NecSys’19 in Chicago


I attended the 8th IFAC Workshop on Distributed Estimation and Control in Networked Systems (NecSys) in Chicago on September 16-17, 2019. NecSys is a small international single-track conference that tends to attract optimization/controls/distributed systems researchers. The last time I attended NecSys was in 2012 (in Santa Barbara) while I was still a postdoc, and I have fond memories of it. It was nice for NecSys to be local again this year, as it meant that I could bring most of my research group along!

At the conference, Bryan presented a poster on his recent distributed optimization work (arxiv link). In this work, Bryan showed that near-optimal gradient-based distributed optimization algorithms can be designed by alternating between simple gradient steps and gossip steps. In the paper, Bryan shows how to tune the ratio of gradient to gossip steps based on the spectral gap of the adjacency matrix of the underlying communication graph (a measure of how “connected” the graph is) in order to achieve the fastest possible convergence rate.
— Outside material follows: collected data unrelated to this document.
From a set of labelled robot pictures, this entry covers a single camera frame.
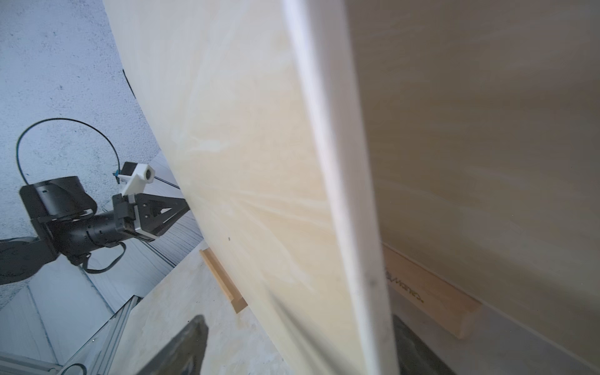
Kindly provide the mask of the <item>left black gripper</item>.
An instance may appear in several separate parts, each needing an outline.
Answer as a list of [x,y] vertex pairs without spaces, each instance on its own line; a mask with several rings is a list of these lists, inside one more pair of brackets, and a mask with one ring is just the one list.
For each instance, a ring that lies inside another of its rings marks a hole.
[[184,198],[137,194],[112,197],[117,232],[125,239],[153,242],[175,225],[190,207]]

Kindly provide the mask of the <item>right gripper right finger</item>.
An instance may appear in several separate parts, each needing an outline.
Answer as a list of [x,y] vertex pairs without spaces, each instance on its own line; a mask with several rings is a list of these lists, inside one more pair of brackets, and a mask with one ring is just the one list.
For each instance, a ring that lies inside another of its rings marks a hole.
[[456,374],[397,315],[392,322],[401,374]]

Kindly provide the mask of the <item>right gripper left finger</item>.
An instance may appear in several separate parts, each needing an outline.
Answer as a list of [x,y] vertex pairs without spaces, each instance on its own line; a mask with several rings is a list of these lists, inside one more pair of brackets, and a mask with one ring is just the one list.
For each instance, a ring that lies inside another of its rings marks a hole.
[[206,354],[209,328],[205,317],[197,315],[137,374],[199,375]]

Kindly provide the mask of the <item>light wooden canvas board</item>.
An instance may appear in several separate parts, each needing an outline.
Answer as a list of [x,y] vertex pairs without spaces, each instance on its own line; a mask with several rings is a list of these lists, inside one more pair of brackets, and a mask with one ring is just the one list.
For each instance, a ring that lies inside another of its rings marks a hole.
[[209,247],[296,373],[397,374],[342,1],[107,1]]
[[598,367],[598,2],[346,7],[383,241]]

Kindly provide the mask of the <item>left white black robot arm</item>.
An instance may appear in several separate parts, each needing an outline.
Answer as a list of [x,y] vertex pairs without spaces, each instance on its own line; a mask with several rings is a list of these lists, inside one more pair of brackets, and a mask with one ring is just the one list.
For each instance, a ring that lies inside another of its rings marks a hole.
[[114,195],[113,209],[99,212],[75,176],[25,185],[20,197],[36,235],[1,242],[2,284],[24,281],[60,256],[86,273],[100,274],[88,265],[93,251],[126,248],[131,238],[153,242],[190,209],[182,198],[138,193]]

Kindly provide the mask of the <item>aluminium front rail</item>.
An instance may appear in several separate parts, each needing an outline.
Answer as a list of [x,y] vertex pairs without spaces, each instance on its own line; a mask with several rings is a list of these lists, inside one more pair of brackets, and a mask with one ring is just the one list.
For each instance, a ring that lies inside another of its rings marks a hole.
[[66,364],[1,353],[1,374],[108,374],[129,315],[142,298],[131,297]]
On a personal note, I had the opportunity at NecSys to reconnect with my former PhD advisor Sanjay Lall and my former postdoc advisor Ben Recht (first photo). The fact that NecSys was local also led to a little road trip back to Madison with my students Mruganka, Saman, and Akhil! We stopped for dinner in “Little India”, which is a neighborhood filled with Indian and Pakistani restaurants and shops in a suburb north of Chicago. Akhil guided us to some traditional Chaat (second photo) and it was delicious!

ACC’19 in Philadelphia



I attended the 2019 American Control Conference in Philadelphia, Pennsylvania. The conference was held in downtown Philadelphia, which is filled with beautiful historical buildings, such as the Union League building, pictured on the right.
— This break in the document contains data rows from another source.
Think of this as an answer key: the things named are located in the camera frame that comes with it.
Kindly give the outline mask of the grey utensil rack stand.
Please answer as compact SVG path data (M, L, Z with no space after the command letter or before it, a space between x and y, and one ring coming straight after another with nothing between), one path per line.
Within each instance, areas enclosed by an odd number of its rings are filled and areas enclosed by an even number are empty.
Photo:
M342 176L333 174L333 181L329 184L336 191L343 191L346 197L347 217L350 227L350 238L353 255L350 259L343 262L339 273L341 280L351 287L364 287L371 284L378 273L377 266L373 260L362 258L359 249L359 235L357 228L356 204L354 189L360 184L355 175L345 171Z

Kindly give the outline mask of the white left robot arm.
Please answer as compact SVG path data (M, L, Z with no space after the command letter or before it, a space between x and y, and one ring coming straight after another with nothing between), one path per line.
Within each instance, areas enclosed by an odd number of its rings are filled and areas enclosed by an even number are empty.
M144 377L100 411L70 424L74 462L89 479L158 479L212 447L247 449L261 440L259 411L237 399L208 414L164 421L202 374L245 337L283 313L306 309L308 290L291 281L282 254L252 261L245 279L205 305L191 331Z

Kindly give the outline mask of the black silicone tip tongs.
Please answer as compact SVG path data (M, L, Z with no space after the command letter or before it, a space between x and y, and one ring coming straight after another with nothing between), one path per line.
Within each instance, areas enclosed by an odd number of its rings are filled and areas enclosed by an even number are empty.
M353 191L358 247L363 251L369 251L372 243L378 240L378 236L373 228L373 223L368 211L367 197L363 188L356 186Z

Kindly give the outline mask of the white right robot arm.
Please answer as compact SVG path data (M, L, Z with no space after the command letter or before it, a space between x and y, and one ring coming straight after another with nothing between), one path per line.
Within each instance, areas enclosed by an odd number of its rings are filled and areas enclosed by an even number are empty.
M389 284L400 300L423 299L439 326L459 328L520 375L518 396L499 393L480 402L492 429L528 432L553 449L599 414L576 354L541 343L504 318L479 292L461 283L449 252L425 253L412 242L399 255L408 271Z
This was a conference of firsts. Together with my former postdoc Bin Hu, who is now faculty at UIUC, I co-organized my first ACC workshop! Here is a link to the workshop website. It was a full-day workshop on the interplay between optimization, control, and machine learning. Our morning session focused on how tools from controls, differential equations, and dynamical systems could be used to better analyze and design first-order optimization algorithms, which are a key tool in machine learning. Our afternoon session focused on how ideas from machine learning, reinforcement learning, and complexity theory could be used to address large-scale and computationally challenging control problems. We were lucky to have many great speakers, and our workshop was the most popular one at ACC this year — check out the full room on the right! If you’re interested in these topics, the workshop website linked contains info for all the talks that took place (authors, titles, and slides!).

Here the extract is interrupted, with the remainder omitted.